# Exercise
Gather each line of the records where "spaces" appears.
Top of Material supplied
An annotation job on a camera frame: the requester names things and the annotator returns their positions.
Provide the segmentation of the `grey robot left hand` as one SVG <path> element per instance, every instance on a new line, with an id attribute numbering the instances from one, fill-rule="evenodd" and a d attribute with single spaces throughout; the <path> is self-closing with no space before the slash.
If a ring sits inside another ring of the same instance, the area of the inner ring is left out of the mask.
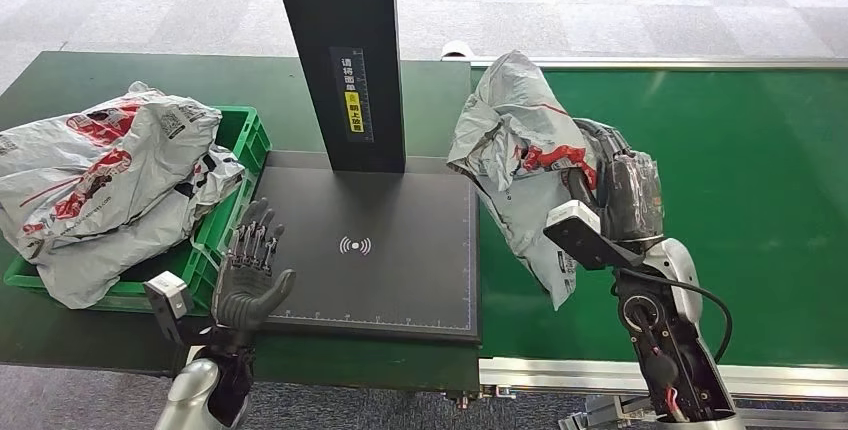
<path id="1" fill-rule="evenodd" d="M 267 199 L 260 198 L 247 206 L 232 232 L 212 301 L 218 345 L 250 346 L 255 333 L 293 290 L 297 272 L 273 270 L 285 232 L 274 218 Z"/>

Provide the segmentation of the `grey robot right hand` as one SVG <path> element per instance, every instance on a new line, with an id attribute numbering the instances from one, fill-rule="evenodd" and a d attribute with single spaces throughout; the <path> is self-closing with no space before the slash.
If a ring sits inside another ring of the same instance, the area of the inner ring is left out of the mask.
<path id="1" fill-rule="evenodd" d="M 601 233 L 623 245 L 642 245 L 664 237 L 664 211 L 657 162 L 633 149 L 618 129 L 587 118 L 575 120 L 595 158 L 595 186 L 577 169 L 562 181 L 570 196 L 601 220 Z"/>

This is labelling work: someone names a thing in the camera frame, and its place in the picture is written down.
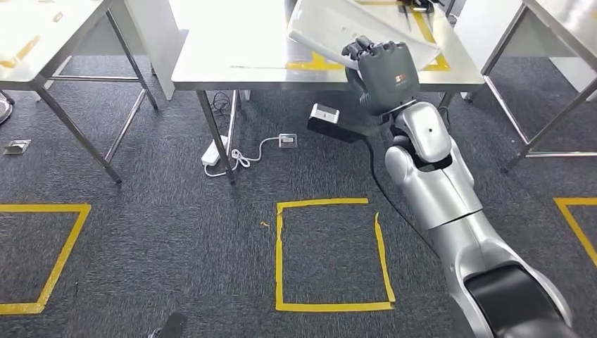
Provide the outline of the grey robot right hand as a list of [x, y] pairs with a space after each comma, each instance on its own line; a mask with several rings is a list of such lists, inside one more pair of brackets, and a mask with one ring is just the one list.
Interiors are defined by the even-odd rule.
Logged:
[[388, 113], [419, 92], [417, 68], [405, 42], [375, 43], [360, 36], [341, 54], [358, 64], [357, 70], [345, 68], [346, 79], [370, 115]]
Bottom of Material supplied
# Task answer
Provide the segmentation of the `grey robot left hand` as one SVG <path> element per instance, every instance on a new line, with an id attribute numbering the instances from one, fill-rule="evenodd" and a d attribute with single spaces throughout; the <path> is self-closing with no space before the slash.
Provide the segmentation of the `grey robot right hand` as one SVG <path> element per instance, every instance on a new line, with an id attribute numbering the instances from one, fill-rule="evenodd" and a d attribute with single spaces throughout; the <path> is self-closing with no space before the slash.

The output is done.